Fig. 6

Consequences of MO-mediated Spred2 silencing on early zebrafish embryonic development

(A) Phenotype classification (normal, mild, and severe) and quantification in embryos at around 11–12 hpf injected with antisense oligonucleotides (MO) (6 ng) against spred2a and spred2b with or without mRNA encoding WT SPRED2 (1.5 pg). Representative pictures for the different phenotypic classes are shown in the upper panel. Arrowheads indicate the head and tailbuds, black arrows show defective epiboly movements, white arrows indicate the major and minor axes. Scale bar: 125 μm.
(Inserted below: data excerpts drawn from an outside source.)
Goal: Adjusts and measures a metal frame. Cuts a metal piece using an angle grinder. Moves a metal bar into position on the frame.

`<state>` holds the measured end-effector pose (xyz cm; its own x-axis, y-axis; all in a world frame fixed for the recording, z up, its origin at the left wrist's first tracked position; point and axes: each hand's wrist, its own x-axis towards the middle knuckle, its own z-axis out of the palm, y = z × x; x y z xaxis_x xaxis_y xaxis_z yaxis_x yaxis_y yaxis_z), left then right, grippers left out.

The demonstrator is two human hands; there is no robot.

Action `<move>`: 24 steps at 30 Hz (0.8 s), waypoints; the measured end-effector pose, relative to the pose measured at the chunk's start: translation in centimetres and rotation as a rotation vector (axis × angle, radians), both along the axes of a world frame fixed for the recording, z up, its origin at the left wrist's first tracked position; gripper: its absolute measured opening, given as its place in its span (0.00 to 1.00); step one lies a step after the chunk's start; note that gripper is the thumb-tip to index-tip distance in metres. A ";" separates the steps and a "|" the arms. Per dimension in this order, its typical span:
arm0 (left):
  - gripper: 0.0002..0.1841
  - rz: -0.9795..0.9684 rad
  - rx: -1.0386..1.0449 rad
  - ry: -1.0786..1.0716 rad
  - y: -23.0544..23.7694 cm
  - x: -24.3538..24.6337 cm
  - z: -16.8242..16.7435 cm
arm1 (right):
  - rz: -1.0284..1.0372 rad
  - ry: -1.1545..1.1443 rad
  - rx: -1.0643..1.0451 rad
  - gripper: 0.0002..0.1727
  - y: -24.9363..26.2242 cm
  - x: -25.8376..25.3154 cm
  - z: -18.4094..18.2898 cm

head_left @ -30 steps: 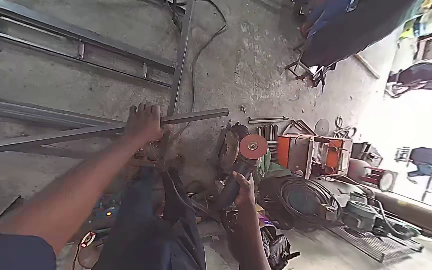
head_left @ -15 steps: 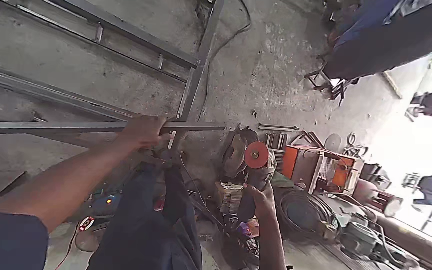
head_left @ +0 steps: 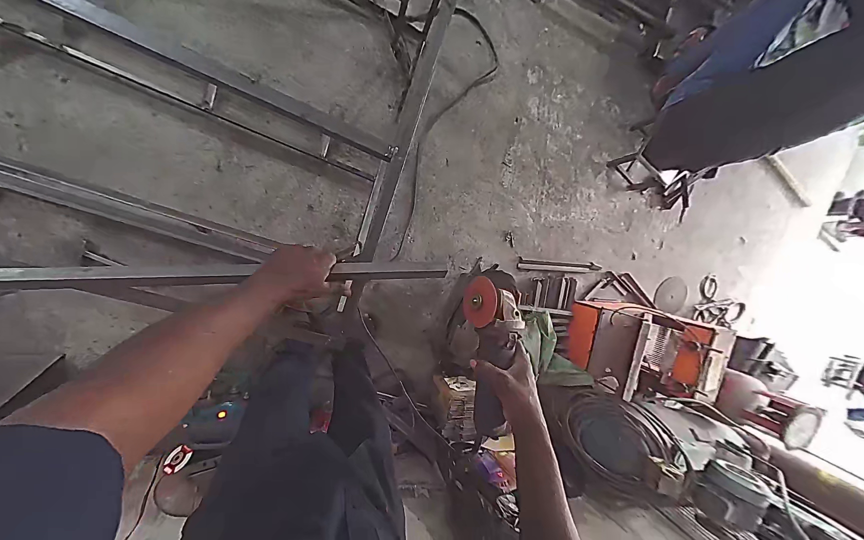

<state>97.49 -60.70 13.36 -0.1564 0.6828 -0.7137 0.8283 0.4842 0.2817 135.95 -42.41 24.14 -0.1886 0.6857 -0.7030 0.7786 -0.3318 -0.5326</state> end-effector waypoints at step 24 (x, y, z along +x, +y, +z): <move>0.23 -0.016 -0.139 -0.313 1.9 -2.1 -0.7 | 0.124 -0.066 -0.004 0.54 1.4 -2.0 -0.5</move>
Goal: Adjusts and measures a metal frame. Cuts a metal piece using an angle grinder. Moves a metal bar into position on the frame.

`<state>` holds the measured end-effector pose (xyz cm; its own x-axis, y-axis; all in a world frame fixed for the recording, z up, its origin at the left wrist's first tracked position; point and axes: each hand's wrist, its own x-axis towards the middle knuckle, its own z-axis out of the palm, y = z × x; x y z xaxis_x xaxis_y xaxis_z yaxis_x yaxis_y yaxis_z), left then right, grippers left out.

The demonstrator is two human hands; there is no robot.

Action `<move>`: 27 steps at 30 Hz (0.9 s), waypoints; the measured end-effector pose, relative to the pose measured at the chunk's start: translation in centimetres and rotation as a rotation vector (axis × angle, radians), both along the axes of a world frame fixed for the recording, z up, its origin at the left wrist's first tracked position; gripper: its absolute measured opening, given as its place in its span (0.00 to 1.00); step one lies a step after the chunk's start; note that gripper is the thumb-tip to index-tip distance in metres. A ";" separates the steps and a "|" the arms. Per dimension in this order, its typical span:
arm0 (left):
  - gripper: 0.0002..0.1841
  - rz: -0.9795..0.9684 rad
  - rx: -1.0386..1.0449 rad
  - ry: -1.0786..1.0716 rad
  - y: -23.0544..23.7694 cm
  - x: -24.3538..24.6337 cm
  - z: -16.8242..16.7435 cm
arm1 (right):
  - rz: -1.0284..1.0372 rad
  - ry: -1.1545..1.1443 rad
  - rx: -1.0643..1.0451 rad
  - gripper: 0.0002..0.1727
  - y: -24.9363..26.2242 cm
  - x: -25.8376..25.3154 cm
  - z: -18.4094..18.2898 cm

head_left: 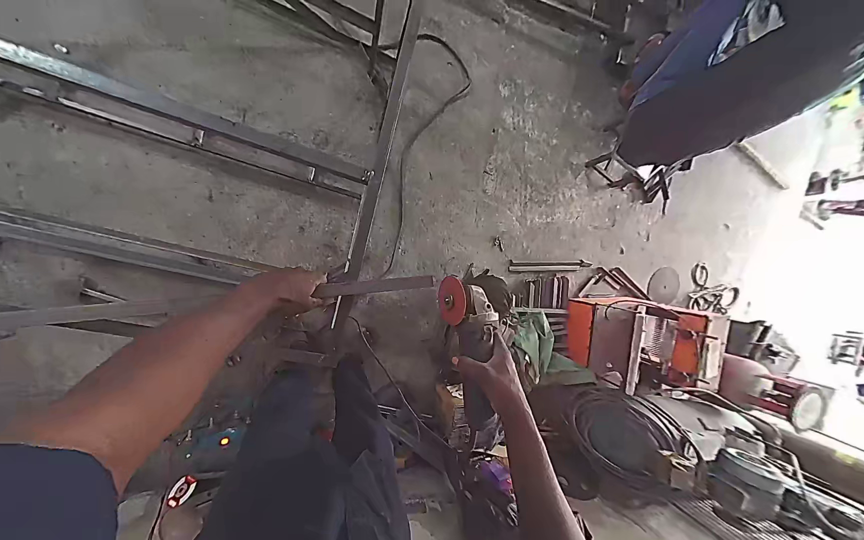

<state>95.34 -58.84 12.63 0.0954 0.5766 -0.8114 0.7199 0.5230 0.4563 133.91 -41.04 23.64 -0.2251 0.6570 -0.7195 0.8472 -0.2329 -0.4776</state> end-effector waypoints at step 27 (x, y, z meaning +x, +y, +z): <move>0.15 -0.040 0.023 0.079 -0.6 0.5 0.5 | 0.124 -0.119 -0.011 0.56 1.2 -1.5 -0.2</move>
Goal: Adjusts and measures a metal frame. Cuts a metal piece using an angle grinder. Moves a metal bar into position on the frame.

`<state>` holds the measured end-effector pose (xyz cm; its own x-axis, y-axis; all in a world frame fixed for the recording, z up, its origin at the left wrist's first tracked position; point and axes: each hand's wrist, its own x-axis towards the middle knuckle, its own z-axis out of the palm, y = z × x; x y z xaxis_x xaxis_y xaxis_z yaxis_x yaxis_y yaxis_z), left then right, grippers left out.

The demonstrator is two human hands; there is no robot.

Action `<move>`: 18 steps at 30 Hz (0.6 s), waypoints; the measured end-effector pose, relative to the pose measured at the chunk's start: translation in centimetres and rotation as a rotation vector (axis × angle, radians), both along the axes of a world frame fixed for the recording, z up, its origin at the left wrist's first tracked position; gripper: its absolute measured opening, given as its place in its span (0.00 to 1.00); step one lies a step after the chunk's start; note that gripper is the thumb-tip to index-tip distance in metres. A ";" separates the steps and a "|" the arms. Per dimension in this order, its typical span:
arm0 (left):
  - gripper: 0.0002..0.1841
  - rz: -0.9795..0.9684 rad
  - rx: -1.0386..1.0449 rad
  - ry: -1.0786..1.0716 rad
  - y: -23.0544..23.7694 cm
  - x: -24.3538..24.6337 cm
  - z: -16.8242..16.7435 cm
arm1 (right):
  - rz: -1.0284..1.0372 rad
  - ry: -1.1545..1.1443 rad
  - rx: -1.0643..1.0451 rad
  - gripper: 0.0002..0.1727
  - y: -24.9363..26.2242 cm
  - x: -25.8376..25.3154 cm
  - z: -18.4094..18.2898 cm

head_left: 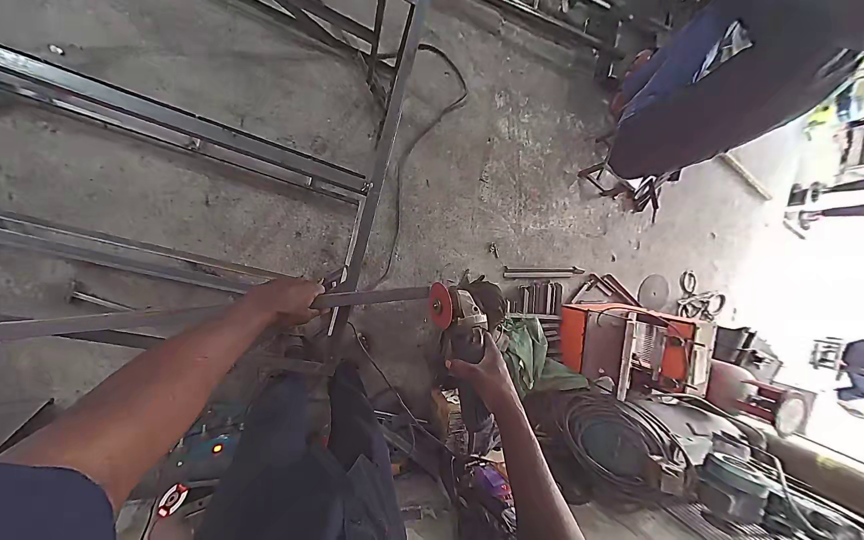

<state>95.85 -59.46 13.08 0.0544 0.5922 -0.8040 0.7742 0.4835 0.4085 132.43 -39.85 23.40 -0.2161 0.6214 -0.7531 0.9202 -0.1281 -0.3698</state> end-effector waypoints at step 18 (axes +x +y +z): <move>0.20 0.020 0.000 -0.021 0.1 0.1 -0.2 | 0.058 -0.084 0.072 0.57 -0.2 -1.8 0.9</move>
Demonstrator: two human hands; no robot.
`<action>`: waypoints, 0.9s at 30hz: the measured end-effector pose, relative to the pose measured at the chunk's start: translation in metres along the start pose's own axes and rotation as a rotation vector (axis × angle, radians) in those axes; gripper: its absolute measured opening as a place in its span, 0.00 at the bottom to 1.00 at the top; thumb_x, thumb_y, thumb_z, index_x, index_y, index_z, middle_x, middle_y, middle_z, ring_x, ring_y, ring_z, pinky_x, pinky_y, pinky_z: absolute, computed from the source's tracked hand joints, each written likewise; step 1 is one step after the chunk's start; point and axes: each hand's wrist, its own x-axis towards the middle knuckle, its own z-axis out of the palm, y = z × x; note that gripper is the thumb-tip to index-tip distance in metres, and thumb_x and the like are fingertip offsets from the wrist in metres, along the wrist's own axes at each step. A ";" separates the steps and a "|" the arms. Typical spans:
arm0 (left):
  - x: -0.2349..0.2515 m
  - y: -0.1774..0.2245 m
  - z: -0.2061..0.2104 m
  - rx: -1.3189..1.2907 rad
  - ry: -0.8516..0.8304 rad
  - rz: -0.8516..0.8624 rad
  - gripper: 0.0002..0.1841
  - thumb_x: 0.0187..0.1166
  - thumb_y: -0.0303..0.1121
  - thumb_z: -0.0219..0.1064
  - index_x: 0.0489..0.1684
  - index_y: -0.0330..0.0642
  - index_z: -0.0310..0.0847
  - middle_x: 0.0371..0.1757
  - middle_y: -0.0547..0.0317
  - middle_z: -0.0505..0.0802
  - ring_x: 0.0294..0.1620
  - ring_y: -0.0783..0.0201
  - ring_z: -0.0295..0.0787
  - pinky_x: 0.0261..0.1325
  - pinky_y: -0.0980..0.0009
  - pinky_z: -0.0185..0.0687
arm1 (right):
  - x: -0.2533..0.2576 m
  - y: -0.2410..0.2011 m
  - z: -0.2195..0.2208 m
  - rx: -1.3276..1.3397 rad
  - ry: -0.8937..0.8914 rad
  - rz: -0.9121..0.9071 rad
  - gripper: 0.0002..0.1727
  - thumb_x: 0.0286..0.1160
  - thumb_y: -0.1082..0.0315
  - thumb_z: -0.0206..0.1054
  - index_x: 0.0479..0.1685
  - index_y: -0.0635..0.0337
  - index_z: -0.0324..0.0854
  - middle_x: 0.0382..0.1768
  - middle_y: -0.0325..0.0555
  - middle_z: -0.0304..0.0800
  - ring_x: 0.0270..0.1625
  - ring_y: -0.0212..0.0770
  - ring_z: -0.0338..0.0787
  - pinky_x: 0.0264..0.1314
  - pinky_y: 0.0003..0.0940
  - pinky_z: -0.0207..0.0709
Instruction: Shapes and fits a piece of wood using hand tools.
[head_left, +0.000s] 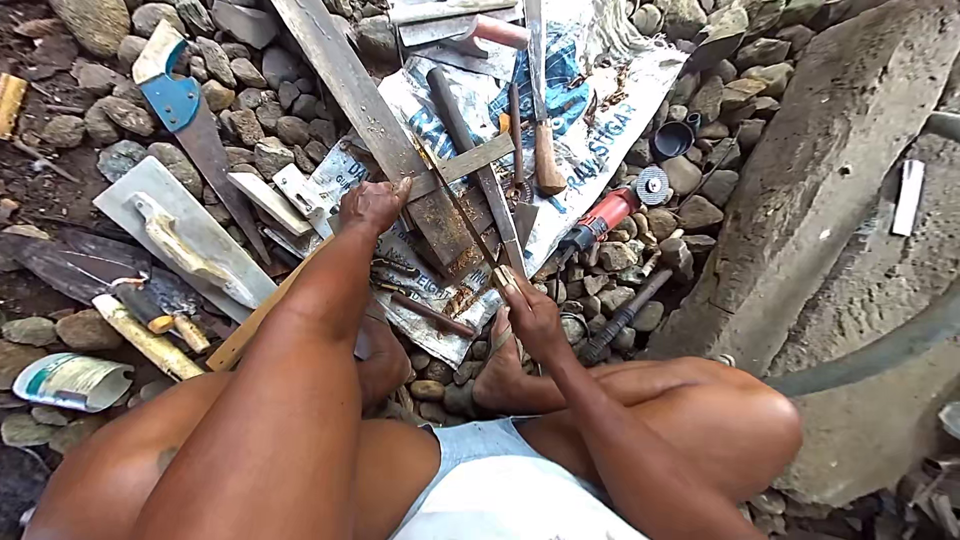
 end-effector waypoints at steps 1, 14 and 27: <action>0.001 0.000 0.000 0.010 0.000 0.008 0.45 0.85 0.71 0.31 0.45 0.40 0.87 0.53 0.35 0.93 0.61 0.34 0.89 0.55 0.30 0.79 | 0.003 -0.003 -0.001 -0.009 0.001 0.002 0.30 0.93 0.43 0.46 0.86 0.40 0.74 0.36 0.43 0.92 0.28 0.38 0.85 0.38 0.44 0.83; -0.005 0.004 -0.002 0.017 -0.014 -0.010 0.45 0.86 0.71 0.30 0.47 0.41 0.87 0.54 0.36 0.93 0.62 0.36 0.89 0.56 0.31 0.79 | 0.021 -0.008 0.016 -0.034 0.031 -0.026 0.30 0.92 0.40 0.44 0.87 0.36 0.73 0.45 0.48 0.94 0.37 0.45 0.90 0.43 0.54 0.85; -0.005 -0.001 0.000 0.019 -0.017 0.043 0.45 0.86 0.71 0.31 0.42 0.39 0.87 0.52 0.36 0.93 0.61 0.35 0.90 0.55 0.30 0.79 | 0.102 -0.065 0.037 0.007 0.025 -0.014 0.29 0.94 0.46 0.46 0.85 0.48 0.76 0.59 0.55 0.93 0.58 0.52 0.93 0.66 0.60 0.80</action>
(B) Overall number of embryos (%) exhibiting the different phenotypes (not injected, n = 24; MO, n = 19; MO + WT SPRED2, n = 19; MO + SPRED2^{Leu381Hisfs∗95} [SPRED2^L381Hfs∗95], n = 27). Two-tailed Fisher exact test was used to compare the prevalence of “normal” and “severe” phenotypic classes (^∗p < 0.05, ^∗∗∗∗p < 0.0001).

(C) Quantification of the oval shape (major-to-minor axis ratio) (not injected, n = 25; MO, n = 26; MO + WT SPRED2, n = 16; MO + SPRED2^{Leu381Hisfs∗95} [SPRED2^L381Hfs∗95], n = 22). Mean ± SEM is shown and one-way ANOVA with two-stage Benjamini, Krieger, and Yekutieli procedure was used for statistical assessment (^∗p < 0.05, ^∗∗∗∗p < 0.0001).